Dans les rites de seuil, l’état du « voyageur » est ambigu, passant à travers un empire qui est indéfini. À ce niveau, il y a une suspension des règles établies et l’individu est souvent appelé à faire ce qui est interdit. Le rituel « liminaire » emploie sa propre structure qui est différente de la structure de la société. Les adolescents s’y engagent dans des rites de transgression. Durant le rite d’incorporation, les rituels sont utilisés pour symboliser l’entrée derechef dans la communauté et dans le nouveau groupe. L’ensemble de ces rituels est à la fois un processus individuel relevant de l’intériorité subjective et un processus social de continuité. Les rites de passage semblent donc être universels et particulièrement importants dans les sociétés traditionnelles.
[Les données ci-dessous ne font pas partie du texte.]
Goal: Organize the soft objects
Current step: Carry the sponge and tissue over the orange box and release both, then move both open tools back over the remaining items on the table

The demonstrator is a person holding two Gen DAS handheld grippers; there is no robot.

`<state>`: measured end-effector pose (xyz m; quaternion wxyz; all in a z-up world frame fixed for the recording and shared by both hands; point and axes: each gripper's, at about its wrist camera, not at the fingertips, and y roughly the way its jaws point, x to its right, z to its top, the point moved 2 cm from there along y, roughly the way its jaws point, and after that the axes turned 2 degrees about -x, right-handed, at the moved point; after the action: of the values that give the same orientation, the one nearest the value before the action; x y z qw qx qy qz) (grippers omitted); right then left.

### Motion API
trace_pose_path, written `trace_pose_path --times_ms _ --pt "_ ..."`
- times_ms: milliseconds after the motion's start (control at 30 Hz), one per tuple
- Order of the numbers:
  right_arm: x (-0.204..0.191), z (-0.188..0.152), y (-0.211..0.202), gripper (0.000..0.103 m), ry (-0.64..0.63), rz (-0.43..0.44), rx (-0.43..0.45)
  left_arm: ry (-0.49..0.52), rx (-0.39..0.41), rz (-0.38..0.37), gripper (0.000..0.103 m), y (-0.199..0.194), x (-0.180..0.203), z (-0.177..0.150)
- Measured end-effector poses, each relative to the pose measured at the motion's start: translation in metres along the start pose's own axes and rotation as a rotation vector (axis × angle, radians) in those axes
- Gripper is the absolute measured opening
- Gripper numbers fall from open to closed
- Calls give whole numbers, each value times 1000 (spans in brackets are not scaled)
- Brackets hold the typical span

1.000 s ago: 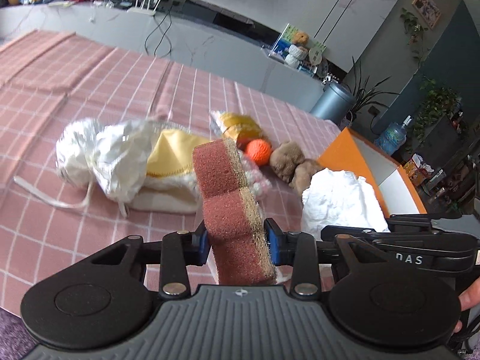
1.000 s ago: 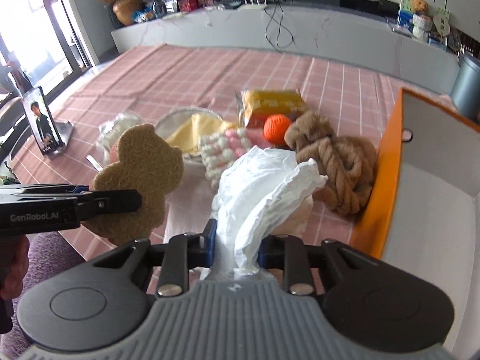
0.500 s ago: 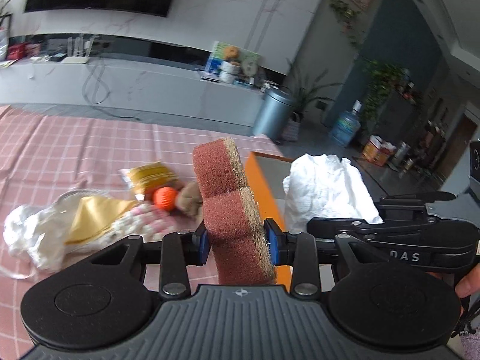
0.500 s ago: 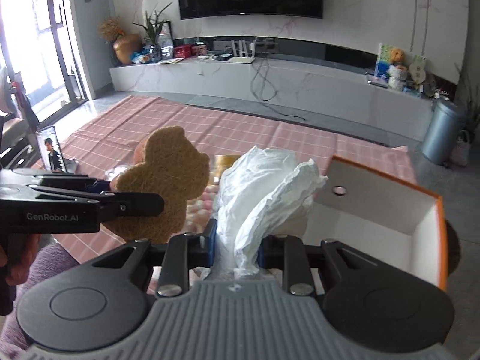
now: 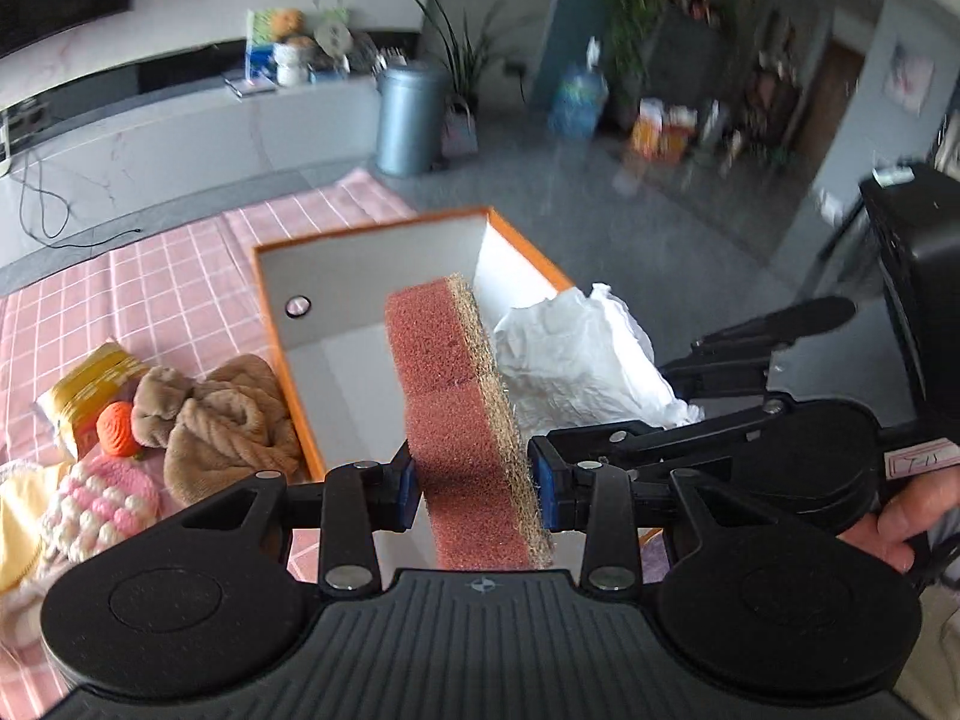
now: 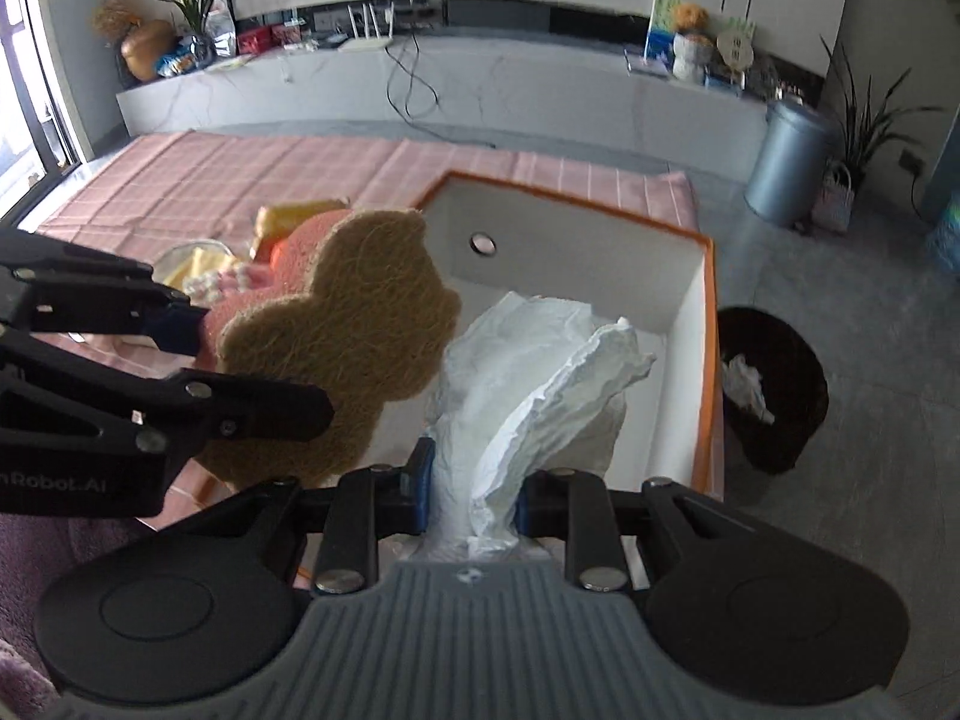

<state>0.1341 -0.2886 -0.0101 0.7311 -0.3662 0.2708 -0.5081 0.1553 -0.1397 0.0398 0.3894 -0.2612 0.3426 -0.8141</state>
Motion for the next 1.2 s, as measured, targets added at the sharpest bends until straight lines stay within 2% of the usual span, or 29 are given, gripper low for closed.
trace_pose_path --times_ms 167,333,633,733,900,967,1100,1133,1200 --pt "16 -1 35 24 9 38 -79 33 -130 48 41 28 5 3" --pt "20 3 67 24 -8 92 -162 71 -201 101 41 42 4 4" --pt "26 0 96 27 28 169 -263 114 -326 133 42 62 0 2" --pt "23 -3 99 32 25 190 -276 113 -341 138 42 64 -1 -1" --pt "21 -4 99 35 32 199 -282 91 -338 122 43 62 -4 -4" --pt "22 -4 97 41 38 195 -278 80 -328 113 45 59 -5 -3" --pt "24 -4 87 54 42 176 -259 80 -293 115 57 47 -3 0" --pt "24 -4 84 61 42 165 -252 76 -285 111 58 43 -3 1" --pt "24 -3 78 64 43 144 -238 71 -265 110 58 37 -3 2"
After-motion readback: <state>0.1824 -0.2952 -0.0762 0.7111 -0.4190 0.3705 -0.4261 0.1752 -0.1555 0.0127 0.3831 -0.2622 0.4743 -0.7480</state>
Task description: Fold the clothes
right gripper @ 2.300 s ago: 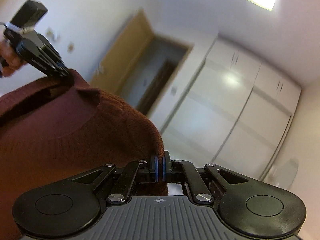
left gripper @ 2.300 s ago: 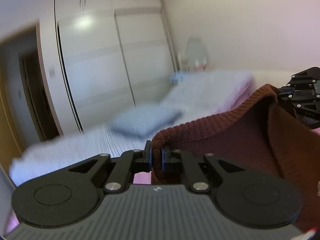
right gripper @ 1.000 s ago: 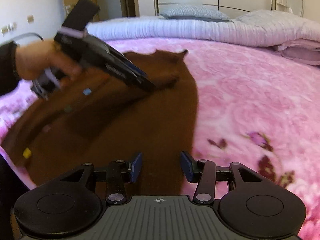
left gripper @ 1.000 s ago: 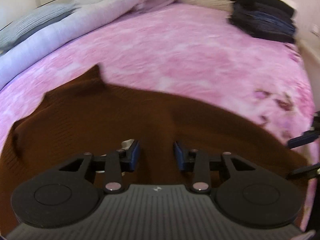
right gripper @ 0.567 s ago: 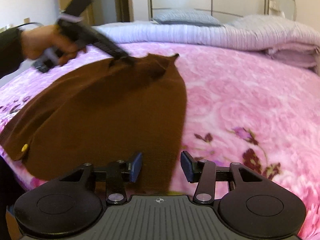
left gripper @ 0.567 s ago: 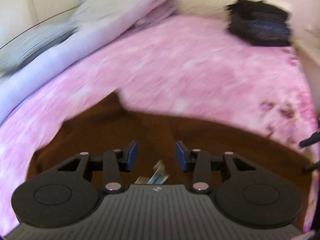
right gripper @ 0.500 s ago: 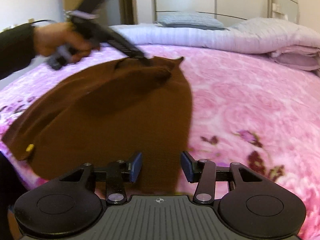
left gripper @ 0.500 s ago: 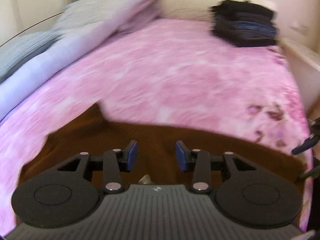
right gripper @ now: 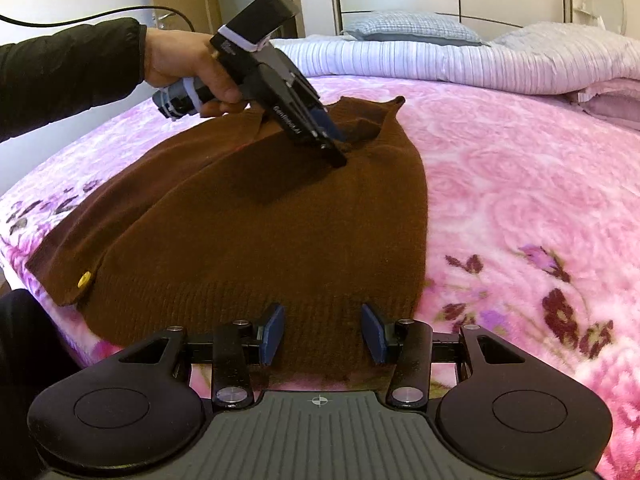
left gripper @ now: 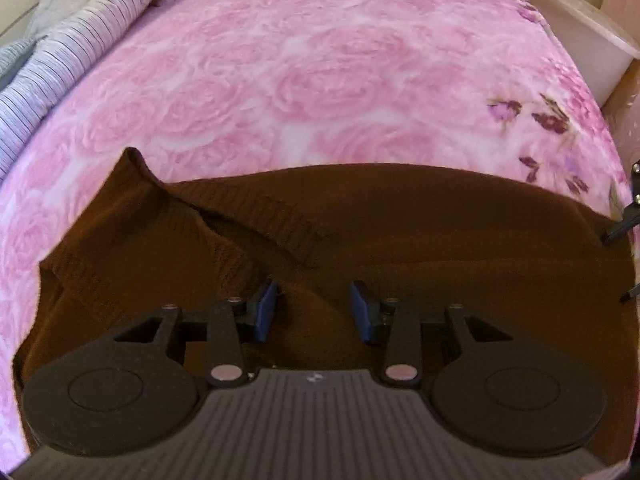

Travaillant parmi le peuple Qaba dans le Transkei dans les années 60, Joan Broster (1982) découvrit que les jeunes adolescents étaient intronisés dans le Umtshotsho ; un club où ils dansaient sous la supervision d’un « magistrat » qui, selon des règles très strictes, acceptait ou non qu’ils fassent partie du Umtshotsho. Plus tard, dans cette culture, les adolescents participaient à d’autres rituels de transition, les femmes étaient éloignées des hommes durant l’Intonjane et les garçons devenaient, au terme d’une cérémonie les circoncisant, des abakwhetas. S’il n’y a pas de rite de circoncision chez les gangsters, tout comme chez les Qaba, il existe un certain nombre de rites que l’on peut classer selon la typologie de Van Gennep.

Rite de séparation

La séparation commence dans les rues par la construction du « Nous » et du « Eux ». Au travers d’un processus de différentiation et d’alignement, les jeunes rompent avec leur enfance. Ils vont essayer de se faire accepter dans un groupe d’adolescents. C’est souvent la communauté qui, comme l’a magistralement montré Norbert Elias (1997), fabrique des outsiders du fait de la peur de l’autre. Ainsi se confie un jeune membre des Young Americans :

J’ai été labellisé gangster parce que je restais avec mes amis à l’entrée des magasins (…) ma famille m’a ensuite dit qu’elle me laisserait tomber si je devenais un tsotsi.

Doc. 3 Tsotsis fumant à Michell’s plain

Doc. 3 Tsotsis fumant à Michell’s plain

Source libre de droit

Le langage est un des traits distinctifs du gangstérisme. Il existe un argot propre aux tsotsis utilisé afin de se démarquer du « monde normal » (dixit), avec des mots comme moofi (mauviette, pédale), dagga (herbe), etc. Les sujets de conversation préférés des gangsters sont les filles et les batailles. Le pistolet est central dans les conversations. Ainsi :

La chose la plus agréable dans le gang, c’est le son du flingue. Ça effraie l’ennemi et ça fait du bien de voir l’ennemi courir. J’ai toujours pensé que ce serait amusant de faire partie d’un gang, de sortir la nuit, de marcher avec un gun pour tirer sur quelqu’un.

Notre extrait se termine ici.